**What to do**:
Restate word for word the span that opens with the line containing "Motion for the" and closes with the final line of the data; give only those lines.

---

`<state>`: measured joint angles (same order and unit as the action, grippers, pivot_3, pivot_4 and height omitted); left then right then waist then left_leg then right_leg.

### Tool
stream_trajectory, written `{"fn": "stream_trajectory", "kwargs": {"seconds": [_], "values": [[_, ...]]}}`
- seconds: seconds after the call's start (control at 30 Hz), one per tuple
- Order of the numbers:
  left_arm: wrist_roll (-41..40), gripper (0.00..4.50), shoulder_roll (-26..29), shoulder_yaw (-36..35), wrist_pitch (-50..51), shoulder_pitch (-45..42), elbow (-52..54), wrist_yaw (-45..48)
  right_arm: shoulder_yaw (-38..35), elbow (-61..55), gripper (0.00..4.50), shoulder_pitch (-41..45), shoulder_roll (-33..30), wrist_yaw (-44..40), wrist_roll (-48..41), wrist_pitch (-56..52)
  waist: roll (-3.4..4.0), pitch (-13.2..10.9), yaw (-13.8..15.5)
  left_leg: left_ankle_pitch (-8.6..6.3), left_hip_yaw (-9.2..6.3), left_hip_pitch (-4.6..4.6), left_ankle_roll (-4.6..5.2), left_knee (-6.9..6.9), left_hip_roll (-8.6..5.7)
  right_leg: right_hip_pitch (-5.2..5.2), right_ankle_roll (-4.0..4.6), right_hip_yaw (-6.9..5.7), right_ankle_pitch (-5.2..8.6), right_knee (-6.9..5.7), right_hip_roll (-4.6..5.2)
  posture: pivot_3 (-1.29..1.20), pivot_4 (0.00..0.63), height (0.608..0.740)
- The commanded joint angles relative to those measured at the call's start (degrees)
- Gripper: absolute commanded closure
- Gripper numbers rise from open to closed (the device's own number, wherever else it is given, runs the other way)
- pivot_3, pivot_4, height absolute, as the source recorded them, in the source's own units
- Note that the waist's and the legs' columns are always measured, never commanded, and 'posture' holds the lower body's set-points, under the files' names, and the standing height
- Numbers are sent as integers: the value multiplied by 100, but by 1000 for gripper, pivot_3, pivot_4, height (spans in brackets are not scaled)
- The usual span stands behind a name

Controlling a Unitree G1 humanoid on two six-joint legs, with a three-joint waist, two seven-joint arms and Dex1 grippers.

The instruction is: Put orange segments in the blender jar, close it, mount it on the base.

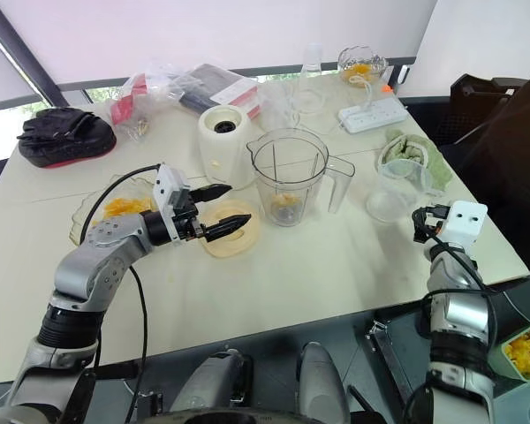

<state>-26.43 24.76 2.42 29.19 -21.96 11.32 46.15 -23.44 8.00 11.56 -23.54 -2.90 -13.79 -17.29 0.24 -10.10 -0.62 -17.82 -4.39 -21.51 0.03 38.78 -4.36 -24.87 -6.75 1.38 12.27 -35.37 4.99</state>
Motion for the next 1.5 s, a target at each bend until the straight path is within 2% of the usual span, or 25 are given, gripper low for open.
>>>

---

**Exercise response**:
Motion for the next 1.5 s, a target at each bend until the straight path is within 2% of the usual span, or 25 are given, gripper low for open.
>>>

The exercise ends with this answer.